Universal Precautions, a Centers for Disease Control (CDC) protocol, is one of the first things they teach you when you enter the human service field to prevent the transmission of HIV, hepatitis B and other blood-borne viruses. Along with blood, the CDC indicates that universal precautions apply to tissue and a number of bodily fluids, but not feces, mucous, saliva, perspiration, urine, tears and vomit, unless they contain visible blood.

Common sense tell us that blood, visible or not, is perhaps the most obvious vehicle for viruses, and that fact is reinforced with the contamination control technology that many of you employ to protect the blood supply and associated products. In the public sector, it's exemplified in ads and campaigns that stress the dangers of sharing needles and unprotected sex.

Still, some people, like the science teacher at a New Bedford, MA, junior high school, are completely oblivious.

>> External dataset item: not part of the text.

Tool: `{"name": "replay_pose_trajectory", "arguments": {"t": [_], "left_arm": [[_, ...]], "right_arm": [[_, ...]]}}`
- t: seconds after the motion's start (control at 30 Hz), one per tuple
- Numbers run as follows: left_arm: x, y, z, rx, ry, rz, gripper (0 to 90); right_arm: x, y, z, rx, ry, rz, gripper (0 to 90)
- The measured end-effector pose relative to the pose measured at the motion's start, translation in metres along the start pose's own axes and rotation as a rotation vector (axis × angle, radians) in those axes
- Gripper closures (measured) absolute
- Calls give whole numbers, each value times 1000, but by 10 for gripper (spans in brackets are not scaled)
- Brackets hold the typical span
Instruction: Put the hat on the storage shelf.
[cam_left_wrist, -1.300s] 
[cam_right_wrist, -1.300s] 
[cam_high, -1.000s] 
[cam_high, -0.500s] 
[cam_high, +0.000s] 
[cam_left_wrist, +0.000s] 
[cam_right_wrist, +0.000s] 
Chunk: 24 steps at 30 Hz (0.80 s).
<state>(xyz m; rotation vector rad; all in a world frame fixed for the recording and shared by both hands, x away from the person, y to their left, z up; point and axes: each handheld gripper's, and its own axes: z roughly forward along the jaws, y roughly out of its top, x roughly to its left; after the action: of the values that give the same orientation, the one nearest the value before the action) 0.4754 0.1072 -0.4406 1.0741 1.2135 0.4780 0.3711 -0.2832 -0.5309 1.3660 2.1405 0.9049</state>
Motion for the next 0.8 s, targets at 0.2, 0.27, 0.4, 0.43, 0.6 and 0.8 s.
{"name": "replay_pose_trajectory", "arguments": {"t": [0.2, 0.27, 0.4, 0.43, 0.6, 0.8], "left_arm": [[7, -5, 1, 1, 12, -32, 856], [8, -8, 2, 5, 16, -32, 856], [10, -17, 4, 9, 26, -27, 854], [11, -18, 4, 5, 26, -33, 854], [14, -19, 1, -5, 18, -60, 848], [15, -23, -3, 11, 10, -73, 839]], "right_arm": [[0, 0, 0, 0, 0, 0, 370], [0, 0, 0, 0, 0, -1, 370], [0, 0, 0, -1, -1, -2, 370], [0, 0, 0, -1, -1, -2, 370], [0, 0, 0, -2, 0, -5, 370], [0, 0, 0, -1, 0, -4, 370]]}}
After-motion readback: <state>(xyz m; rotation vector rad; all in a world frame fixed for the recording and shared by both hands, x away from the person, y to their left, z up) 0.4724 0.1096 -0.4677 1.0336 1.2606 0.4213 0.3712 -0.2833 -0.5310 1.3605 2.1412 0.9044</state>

In May of 2001, Kevin D. Cadieux, a retired seventh-grade teacher from Keith Junior High School, gave students a single-use instrument, similar to a lancing device for diabetics, to draw a drop of blood for testing. Some of the students shared the needle, which Cadieux wiped with alcohol after each use.

At the end of this past school year, a former student of Cadieux's remembered the experiment after watching an anti-drug video about the dangers of sharing needles. He then reported the incident to school officials.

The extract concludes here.